Annals of San Francisco, 1855
The custom of fighting duels was at the period of which we write, as it at present is, deplorably common among the higher class of people of San Francisco. These encounters are generally conducted in a manner which must appear somewhat strange to the natives of other civilized countries. There is little delicate privacy observed on the occasion. On the contrary, the parties, or their immediate friends, invite all their acquaintances, who invite others to go and witness the proposed engagement. It is sometimes announced the day before in the newspapers--time, place, parties, weapons, and every particular of the ceremony being faithfully given. That no price is mentioned for the sight, seems the only thing that distinguishes the entertainment from a bull or bear fight. If two notable characters be announced to perform a duel, say at the mission, half the city flocks to the place, and, of course, the spectators are much disappointed should nobody be slain. If the bloody entertainment be advertised to "come off," say at Benicia or somewhere in Contra Costa, the steamers of the eventful morning are densely packed with those who prefer the excitement of a gladiatorial show to the dull pursuit of business, or loafing about the streets. The favorite weapons are navy revolvers. The antagonists stand back to back, walk five paces, turn suddenly around, and fire away at their leisure, till one or both are wounded or slain, or the barrels are all discharged. Sometimes rifles are preferred. With these deadly instruments many men can lodge the ball within a hair's breadth of a given mark at forty paces off, which is the usual distance between the parties in a duel of this description.
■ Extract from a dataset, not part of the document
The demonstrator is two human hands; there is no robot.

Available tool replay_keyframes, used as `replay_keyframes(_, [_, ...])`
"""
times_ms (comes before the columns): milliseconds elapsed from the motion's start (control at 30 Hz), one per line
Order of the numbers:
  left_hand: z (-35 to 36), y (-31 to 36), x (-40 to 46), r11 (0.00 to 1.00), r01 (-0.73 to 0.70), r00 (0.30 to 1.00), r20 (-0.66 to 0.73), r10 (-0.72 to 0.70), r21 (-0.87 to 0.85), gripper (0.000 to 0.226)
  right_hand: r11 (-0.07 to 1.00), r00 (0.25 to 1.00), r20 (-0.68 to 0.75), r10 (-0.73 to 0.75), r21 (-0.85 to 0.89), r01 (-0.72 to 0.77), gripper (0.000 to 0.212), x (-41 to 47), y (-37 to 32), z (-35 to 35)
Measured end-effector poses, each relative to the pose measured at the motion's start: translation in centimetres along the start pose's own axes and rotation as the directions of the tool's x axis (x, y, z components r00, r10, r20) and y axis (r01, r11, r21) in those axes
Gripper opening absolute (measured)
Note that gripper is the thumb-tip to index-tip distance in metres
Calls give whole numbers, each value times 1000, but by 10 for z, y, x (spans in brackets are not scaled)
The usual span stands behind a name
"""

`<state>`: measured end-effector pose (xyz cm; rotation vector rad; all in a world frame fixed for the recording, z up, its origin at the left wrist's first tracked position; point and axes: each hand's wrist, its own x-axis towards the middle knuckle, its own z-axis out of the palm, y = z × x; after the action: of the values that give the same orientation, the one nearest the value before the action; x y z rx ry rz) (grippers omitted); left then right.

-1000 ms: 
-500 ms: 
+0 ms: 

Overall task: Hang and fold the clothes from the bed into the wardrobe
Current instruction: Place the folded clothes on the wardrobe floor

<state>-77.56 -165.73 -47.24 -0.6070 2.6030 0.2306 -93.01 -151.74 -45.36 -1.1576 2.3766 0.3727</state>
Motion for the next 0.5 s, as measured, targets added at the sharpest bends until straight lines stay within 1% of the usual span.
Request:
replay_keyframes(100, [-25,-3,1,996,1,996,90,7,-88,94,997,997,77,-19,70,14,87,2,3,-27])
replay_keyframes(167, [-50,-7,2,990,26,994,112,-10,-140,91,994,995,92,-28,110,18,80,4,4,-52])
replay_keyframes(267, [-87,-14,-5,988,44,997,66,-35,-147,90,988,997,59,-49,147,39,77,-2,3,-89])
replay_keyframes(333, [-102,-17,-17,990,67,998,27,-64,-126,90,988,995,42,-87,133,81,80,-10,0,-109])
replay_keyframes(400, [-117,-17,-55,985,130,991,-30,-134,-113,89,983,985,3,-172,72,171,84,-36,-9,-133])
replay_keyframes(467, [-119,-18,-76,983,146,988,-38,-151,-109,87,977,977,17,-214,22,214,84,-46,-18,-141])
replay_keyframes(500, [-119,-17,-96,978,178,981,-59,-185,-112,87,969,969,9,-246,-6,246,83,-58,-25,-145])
We intended to have made Mr. Gilbert's death a text, not only for enlarging upon the usual savage and public nature of the numerous duels which take place here, but also for some remarks upon the general carelessness of life among the people, and the frequency of sudden personal quarrels, when revolvers, bowie-knives and "slung shots" are unhesitatingly made use of. But we have at so many other places in this work had occasion to allude to these every-day characteristics of the inhabitants, that little more need be said here on the subject.
In the earlier years--that is, in 1849 and 1850--fatal affrays were of very frequent occurrence in the streets, and in every place of public amusement. In the gambling saloons, pistols, loaded with ball, would every night be discharged by some hot-headed, revengeful, or drunken fellows. The crowd around were always liable to be wounded, if not killed, but notwithstanding, play at every table went briskly on, as if no danger of the kind existed. A momentary confusion and surprise might take place if anybody happened to be murdered in the room; but soon the excitement died away. Similar events often occurred at the bar, or on the steps of a hotel, in a low dance or drinking-house, or in the open street, and nobody was much surprised, though some of the parties were severely wounded or killed outright. It was their "destiny," or their " luck." Since the years last mentioned, quarrels of this description have become less common, though they are still numerous. There is a sad recklessness of conduct and carelessness of life among the people of California; and nearly all the inhabitants of San Francisco, whatever be their native country, or their original pacific disposition, share in the same hasty, wild character and feeling. The circumstances of the time, the place and people, soon create the necessity in the latest immigrant of thinking and acting like the older residents on this subject. It has always been a practice with a large proportion of the citizens, to carry loaded fire-arms or other deadly weapons concealed about their persons, this being, as it were, a part of their ordinary dress; while occasionally the rest of the inhabitants are compelled also to arm themselves like their neighbors. Of course, these arms are intended for defence against attacks by robbers, as well as to be used, when necessary, against those who would merely assault the person without meaning to steal. Such weapons are not generally produced, except in cases of extremity, or the place would soon be made desolate; while sometimes the fear of provoking their use may keep the rowdy and the insolent rascal quiet. Yet, the unhappy possession of these fatal instruments often gives rise, on occasions of sudden passion, to many lamentable consequences.